### WORK REQUIRED
From start to end, print the entire listing below exactly.

-.-.-

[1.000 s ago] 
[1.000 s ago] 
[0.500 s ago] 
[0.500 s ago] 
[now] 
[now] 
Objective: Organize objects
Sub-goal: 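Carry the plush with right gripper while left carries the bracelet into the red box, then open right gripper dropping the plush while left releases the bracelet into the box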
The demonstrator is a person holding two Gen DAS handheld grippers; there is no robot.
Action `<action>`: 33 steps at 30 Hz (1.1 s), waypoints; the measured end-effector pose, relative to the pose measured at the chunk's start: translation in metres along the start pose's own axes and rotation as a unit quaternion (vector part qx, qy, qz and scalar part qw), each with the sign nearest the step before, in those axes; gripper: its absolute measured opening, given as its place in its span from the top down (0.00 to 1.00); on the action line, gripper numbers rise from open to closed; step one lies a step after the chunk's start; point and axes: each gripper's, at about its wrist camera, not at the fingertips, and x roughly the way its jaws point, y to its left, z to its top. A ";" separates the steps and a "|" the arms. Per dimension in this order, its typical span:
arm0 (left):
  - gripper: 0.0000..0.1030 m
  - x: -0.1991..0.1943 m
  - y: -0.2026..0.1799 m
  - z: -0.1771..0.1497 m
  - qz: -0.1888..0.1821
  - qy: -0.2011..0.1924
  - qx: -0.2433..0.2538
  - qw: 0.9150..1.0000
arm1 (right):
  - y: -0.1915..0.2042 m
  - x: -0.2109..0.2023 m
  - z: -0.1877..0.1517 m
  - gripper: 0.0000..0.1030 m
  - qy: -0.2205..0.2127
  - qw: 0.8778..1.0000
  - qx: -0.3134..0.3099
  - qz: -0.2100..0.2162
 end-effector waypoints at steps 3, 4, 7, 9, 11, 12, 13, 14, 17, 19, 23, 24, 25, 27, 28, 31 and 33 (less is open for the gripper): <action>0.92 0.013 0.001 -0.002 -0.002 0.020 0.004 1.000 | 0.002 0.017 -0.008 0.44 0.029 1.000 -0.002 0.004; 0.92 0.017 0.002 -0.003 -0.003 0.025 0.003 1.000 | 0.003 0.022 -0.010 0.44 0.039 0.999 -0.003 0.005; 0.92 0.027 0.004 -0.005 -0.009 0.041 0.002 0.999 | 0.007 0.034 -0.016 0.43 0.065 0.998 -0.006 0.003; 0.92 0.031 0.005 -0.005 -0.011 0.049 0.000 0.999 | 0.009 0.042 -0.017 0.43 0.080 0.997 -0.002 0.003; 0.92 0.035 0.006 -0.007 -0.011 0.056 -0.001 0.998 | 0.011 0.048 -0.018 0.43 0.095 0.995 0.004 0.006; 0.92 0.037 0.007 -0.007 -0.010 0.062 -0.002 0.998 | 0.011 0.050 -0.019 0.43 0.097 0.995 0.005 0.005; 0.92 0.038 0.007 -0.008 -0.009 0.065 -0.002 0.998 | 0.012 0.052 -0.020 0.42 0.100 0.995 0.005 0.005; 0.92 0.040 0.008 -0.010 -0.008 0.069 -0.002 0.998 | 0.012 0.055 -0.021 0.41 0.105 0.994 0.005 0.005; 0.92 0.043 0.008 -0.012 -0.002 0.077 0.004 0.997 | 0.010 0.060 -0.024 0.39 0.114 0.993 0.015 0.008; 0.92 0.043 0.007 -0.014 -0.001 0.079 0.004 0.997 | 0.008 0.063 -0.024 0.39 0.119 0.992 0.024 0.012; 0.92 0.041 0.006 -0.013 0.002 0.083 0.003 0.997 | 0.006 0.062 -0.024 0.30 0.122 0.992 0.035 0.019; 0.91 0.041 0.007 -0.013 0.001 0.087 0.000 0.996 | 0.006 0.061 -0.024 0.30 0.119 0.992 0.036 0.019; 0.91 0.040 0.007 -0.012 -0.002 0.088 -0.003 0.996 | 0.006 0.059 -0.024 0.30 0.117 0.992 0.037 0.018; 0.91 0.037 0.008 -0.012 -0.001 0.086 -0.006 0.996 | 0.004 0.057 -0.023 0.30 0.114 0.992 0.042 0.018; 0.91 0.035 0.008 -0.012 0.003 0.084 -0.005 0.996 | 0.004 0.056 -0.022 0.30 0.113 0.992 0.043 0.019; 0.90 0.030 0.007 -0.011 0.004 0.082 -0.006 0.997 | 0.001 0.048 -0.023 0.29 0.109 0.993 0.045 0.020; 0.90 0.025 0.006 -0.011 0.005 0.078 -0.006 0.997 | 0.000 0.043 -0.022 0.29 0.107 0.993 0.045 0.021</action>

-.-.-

### RESULT BELOW
[1.000 s ago] 
[1.000 s ago] 
[0.500 s ago] 
[0.500 s ago] 
[now] 
[now] 
Objective: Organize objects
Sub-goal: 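Carry the plush with right gripper while left carries the bracelet into the red box, then open right gripper dropping the plush while left releases the bracelet into the box
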The demonstrator is a person holding two Gen DAS handheld grippers; there is no robot.
Action `<action>`: 33 steps at 30 Hz (1.1 s), waypoints; the measured end-effector pose, relative to the pose measured at the chunk's start: translation in metres along the start pose's own axes and rotation as a unit quaternion (vector part qx, qy, qz and scalar part qw), each with the sign nearest the step before, in those axes; gripper: its absolute measured opening, given as its place in its span from the top down (0.00 to 1.00); on the action line, gripper numbers rise from open to closed; step one lies a step after the chunk's start; point and axes: each gripper's, at about its wrist camera, not at the fingertips, and x roughly the way its jaws point, y to its left, z to its top. A ";" separates the steps and a "|" the arms. Per dimension in this order, its typical span:
arm0 (left):
  - gripper: 0.0000..0.1030 m
  - x: -0.1991..0.1943 m
  - y: -0.2026..0.1799 m
  - z: -0.1771..0.1497 m
  - qz: -0.1888..0.1821
  - qy: -0.2011..0.1924
  - qx: -0.2433..0.2538
  - qw: 0.9150..1.0000
arm1 (right):
  - y: -0.1915..0.2042 m
  - x: -0.2109..0.2023 m
  - z: -0.1877..0.1517 m
  - gripper: 0.0000..0.1030 m
  - qy: -0.2205..0.2127
  - qw: 0.8778..1.0000
  - qx: -0.3134..0.3099
  - qz: -0.2100..0.2162
 end-effector waypoints at steps 3, 4, 7, 9, 11, 12, 13, 14, 17, 19, 23, 24, 25, 27, 28, 31 and 33 (less is open for the gripper): <action>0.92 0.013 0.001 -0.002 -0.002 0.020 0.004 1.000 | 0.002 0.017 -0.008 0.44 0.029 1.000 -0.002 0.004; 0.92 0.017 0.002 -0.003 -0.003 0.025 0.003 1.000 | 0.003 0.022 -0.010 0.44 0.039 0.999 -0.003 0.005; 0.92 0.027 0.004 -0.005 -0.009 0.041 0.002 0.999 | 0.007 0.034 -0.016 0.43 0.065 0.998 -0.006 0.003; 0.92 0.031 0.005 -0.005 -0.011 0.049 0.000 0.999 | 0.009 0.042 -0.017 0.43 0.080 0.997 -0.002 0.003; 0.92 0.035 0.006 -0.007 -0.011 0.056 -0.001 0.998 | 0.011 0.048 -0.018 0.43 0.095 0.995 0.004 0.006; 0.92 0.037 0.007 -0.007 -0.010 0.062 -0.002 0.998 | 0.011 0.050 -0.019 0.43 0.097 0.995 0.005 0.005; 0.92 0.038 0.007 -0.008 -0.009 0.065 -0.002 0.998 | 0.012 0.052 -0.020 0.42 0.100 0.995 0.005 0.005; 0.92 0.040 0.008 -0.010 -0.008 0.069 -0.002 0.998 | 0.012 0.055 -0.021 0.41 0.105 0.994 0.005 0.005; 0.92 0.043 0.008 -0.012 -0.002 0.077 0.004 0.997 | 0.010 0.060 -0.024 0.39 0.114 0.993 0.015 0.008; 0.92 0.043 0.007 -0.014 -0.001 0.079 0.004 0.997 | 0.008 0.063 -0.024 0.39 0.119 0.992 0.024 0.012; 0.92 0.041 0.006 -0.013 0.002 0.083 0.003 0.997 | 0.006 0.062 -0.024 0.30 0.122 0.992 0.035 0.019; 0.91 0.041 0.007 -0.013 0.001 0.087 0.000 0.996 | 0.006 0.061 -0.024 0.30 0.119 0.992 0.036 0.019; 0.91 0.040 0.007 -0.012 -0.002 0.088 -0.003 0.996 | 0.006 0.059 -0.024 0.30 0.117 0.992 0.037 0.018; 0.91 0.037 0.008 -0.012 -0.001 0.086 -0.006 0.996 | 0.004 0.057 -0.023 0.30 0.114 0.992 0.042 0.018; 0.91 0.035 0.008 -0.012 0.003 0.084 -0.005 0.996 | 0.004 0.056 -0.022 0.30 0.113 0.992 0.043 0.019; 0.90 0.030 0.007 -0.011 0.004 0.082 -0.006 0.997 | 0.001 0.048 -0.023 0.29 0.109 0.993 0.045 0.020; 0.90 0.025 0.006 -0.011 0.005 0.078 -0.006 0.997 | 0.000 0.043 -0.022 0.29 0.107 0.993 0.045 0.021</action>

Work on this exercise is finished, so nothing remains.